Local Ensemble Transform Kalman filter (LETKF)

Both deterministic and stochastic LETKFs are implemented. For the LETKFs both horizontal and vertical localization are applied in observation space and local updates are applied at a single grid point. For both forms, the first step in the generation of the weights is the calculation of the ensemble space analysis error covariance matrix, \(\mathbf{P^a}\) of size \(N_e \times N_e\) from its inverse \(\mathbf{A}\),

(13)\[\begin{split}\begin{eqnarray} && \mathbf{A} = \mathbf{Y}_l^T\mathbf{R}_l^{-1}\mathbf{Y}_l + \frac{N_e - 1}{\rho}\mathbf{I}, \\ && \mathbf{A} \xrightarrow[\text{eigen}]{} \mathbf{C}\mathbf{\Gamma}\mathbf{C}^T, \\ && \mathbf{P^a} = \mathbf{C}\mathbf{\Gamma}^{-1}\mathbf{C}^T, \end{eqnarray}\end{split}\]

where \(\mathbf{C}\) is the matrix of orthogonal eigenvectors and \(\mathbf{\Gamma}\) the diagonal matrix constructed from the corresponding eigenvalues whose ordering matches that of the eigenvector matrix. Note that \(\rho\) is an inflation factor. Once this matrix is calculated, the generation of the weights is dependent on the nature of the solver.

Stochastic version

For the stochastic LETKF the correct analysis error covariance matrix is retained by adding a vector of random perturbations, \(\boldsymbol{\varepsilon}\), drawn from the observation error distribution, to the innovation vector. A single weight matrix is calculated and applied to the ensemble perturbations in order to update each ensemble member. The weight matrix, \(\mathbf{W}\) of size \(N_e \times N_e\) is calculated as follows:

(14)\[\mathbf{W} = \mathbf{C}\mathbf{\Gamma}^{-1}\mathbf{C}^T \mathbf{Y}_l^T\mathbf{R}_l^{-1}(\boldsymbol{\mathcal{Y}}_l - \boldsymbol{\mathcal{E}} - ({\mathcal H}(\mathbf{X}))_l),\]

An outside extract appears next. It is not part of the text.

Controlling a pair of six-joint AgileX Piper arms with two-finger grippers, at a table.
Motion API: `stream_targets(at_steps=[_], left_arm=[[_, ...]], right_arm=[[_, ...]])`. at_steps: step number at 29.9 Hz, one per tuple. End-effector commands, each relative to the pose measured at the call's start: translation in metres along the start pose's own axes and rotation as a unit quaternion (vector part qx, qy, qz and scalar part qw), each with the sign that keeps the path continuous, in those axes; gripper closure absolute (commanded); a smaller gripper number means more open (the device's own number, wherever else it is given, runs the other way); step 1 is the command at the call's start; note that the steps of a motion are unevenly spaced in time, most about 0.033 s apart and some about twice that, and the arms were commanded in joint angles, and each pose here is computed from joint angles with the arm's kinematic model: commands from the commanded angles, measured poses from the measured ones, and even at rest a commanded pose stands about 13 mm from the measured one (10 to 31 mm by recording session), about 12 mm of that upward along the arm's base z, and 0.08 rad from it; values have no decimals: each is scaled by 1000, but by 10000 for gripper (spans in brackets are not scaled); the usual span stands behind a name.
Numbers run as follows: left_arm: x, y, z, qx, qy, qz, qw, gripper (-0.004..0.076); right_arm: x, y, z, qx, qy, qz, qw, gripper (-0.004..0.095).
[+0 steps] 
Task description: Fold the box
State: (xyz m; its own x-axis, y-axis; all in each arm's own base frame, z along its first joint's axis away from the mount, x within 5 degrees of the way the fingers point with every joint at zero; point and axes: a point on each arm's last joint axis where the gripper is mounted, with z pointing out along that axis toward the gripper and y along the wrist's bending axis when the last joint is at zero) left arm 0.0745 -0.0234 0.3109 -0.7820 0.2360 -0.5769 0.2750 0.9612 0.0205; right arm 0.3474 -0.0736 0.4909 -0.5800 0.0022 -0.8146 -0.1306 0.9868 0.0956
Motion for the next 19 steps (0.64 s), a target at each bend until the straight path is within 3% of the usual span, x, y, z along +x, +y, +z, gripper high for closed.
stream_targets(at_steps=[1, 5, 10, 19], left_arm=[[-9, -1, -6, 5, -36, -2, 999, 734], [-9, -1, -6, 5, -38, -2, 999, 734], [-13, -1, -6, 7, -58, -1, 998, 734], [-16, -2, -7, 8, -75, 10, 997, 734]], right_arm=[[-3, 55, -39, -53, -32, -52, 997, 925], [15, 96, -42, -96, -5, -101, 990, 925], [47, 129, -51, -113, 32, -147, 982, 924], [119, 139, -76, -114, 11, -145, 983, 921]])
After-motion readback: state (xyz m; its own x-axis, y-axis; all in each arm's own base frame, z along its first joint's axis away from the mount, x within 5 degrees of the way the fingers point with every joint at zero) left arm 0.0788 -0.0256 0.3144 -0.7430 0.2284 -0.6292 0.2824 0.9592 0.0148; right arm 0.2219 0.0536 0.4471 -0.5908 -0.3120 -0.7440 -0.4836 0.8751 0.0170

where \(\boldsymbol{\mathcal{Y}}_l\) is a matrix of size \(p_l \times N_e\) of repeated local observation vectors and \(\boldsymbol{\mathcal{E}}\) is a matrix of size \(p_l \times N_e\) of repeated random perturbation vectors.

This weights matrix is then applied to the background ensemble perturbations and added to the background ensemble to provide the analysis ensemble,

(15)\[\begin{eqnarray} \mathbf{X}_l^a = \mathbf{X}_l^b + {\mathbf{X}'}_l^b\mathbf{W}. \end{eqnarray}\]

Deterministic version

For the deterministic LETKF, rather than updating the full ensemble, updates are applied to the background ensemble mean and to the background perturbations. This requires the computation of two weights matrices, the mean update weights, \(\mathbf{w}\) of size \(N_e \times 1\), and the perturbation update weights, \(\mathbf{W}\) of size \(N_e \times N_e\),

(16)\[\begin{split} \begin{eqnarray} \mathbf{w} &=& \mathbf{C}\mathbf{\Gamma}^{-1}\mathbf{C}^T {\mathbf{Y}_l}^T\mathbf{R}_l^{-1}(\mathbf{y}_l - \overline{\mathbf{y}}_l), \\ \mathbf{W} &=& \sqrt{N_e - 1}\mathbf{C}\mathbf{\Gamma}^{\frac{-1}{2}}\mathbf{C}^T. \end{eqnarray}\end{split}\]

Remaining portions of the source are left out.